Using the listing below, please gather every line containing the word "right".

**INFORMATION PROVIDED:**
• • •
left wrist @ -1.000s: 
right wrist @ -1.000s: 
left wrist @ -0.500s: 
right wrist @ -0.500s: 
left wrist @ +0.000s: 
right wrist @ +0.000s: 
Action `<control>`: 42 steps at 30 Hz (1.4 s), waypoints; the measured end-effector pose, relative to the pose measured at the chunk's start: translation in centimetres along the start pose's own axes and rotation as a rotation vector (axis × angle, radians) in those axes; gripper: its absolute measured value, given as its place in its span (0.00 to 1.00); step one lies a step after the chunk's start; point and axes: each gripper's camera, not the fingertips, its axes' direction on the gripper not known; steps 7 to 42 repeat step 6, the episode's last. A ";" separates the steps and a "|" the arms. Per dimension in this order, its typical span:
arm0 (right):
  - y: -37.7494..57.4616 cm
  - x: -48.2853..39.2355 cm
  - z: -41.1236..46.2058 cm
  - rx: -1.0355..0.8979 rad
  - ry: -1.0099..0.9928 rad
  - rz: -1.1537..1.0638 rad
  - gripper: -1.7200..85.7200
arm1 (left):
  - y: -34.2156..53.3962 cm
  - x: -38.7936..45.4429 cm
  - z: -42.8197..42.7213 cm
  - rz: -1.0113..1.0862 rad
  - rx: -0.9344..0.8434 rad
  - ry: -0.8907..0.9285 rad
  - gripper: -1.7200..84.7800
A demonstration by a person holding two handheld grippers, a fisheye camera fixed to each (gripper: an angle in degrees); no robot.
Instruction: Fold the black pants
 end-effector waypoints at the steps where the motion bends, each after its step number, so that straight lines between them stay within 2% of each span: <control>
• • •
**SOLUTION TO THE EXERCISE:**
right wrist @ -1.000s: 
right wrist @ -0.500s: 
right wrist @ +0.000s: 
arm0 (right):

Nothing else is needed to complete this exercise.